[[ Data block, beginning ]]

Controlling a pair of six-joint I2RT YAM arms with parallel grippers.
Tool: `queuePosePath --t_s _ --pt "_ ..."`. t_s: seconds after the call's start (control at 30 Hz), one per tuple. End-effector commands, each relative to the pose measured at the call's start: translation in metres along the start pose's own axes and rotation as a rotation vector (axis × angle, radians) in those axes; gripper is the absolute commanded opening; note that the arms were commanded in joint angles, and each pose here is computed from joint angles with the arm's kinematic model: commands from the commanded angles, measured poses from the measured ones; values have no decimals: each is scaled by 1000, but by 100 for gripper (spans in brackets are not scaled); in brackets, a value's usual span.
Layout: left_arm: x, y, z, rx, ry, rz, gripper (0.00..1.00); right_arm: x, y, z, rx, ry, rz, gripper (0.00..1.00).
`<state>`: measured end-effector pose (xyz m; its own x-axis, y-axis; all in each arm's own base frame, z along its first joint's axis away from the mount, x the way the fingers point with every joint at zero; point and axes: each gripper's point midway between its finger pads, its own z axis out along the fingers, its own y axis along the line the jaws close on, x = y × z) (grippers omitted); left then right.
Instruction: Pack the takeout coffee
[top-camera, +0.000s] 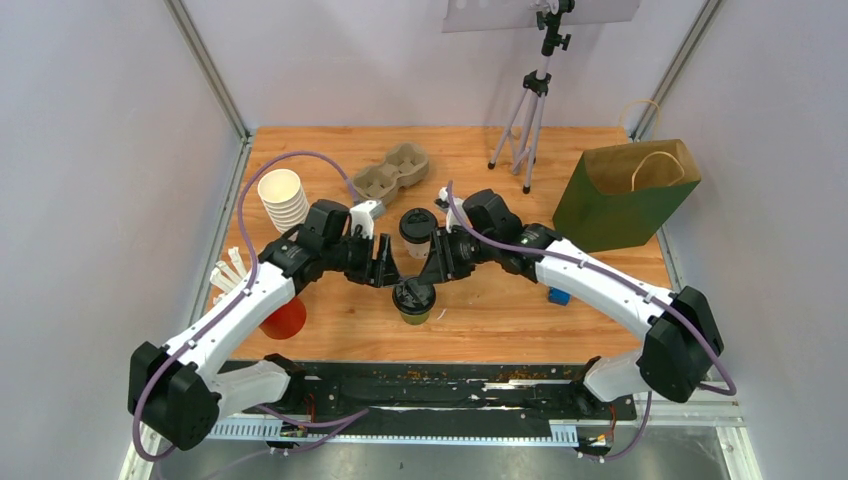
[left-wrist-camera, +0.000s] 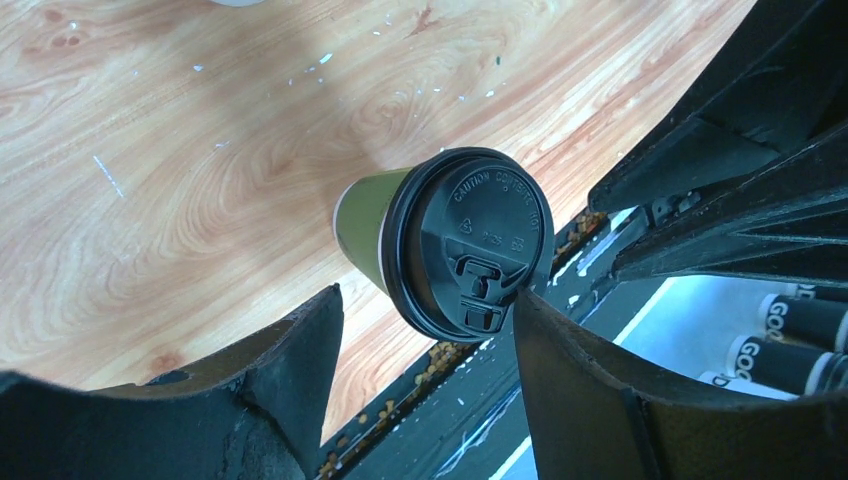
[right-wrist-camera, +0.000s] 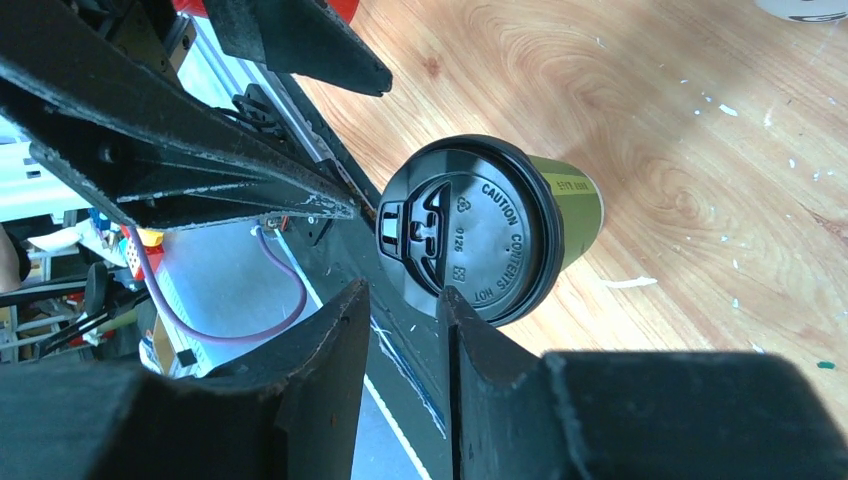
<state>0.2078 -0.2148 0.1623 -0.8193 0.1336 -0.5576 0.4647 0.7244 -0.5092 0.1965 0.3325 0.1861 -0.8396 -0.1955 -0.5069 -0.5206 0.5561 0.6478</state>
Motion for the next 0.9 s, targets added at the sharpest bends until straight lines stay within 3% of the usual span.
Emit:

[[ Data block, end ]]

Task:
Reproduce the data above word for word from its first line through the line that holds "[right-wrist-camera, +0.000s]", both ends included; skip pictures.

Output:
Controlling a pair of six-joint I2RT YAM arms with parallel grippers.
Tool: `queuePosePath --t_s _ --pt "_ ..."`. t_s: seconds after the call's start (control at 30 Hz), one per tuple. End-effector commands, each relative to the pose measured at the call's start: translation in metres along the start pose's own axes and rotation as a rotation vector (axis × angle, radians) in those axes; gripper is the absolute commanded opening; note that the arms were commanded in joint angles, and each pose here is computed from joint angles with the arm's kinematic model: commands from the commanded angles, measured poses from the measured ones; values have no decimals: each is scaled by 1000, but by 100 for gripper (spans in brackets are not scaled); in brackets, a value's usual span.
Layout: left_arm: x, y, z, rx, ry, rz, gripper (0.00..1.00); right_arm: x, y, z, rx, ry, rz, gripper (0.00..1.00).
`<state>`: measured end-effector pose (xyz m; its own x-axis, y-axis; all in each arm's own base frame, z along its first joint's axis away from the mount, x the way the fingers point with every joint at zero; point and axes: each gripper's point midway between its finger pads, its own z axis out along the fingers, its own y axis along the line the jaws close on, x = y × z) (grippers omitted); left then right.
Instruction: Pack the takeout coffee
[top-camera, +0.000s] 
[left-wrist-camera, +0.000s] 
[right-wrist-camera, +0.000s] 

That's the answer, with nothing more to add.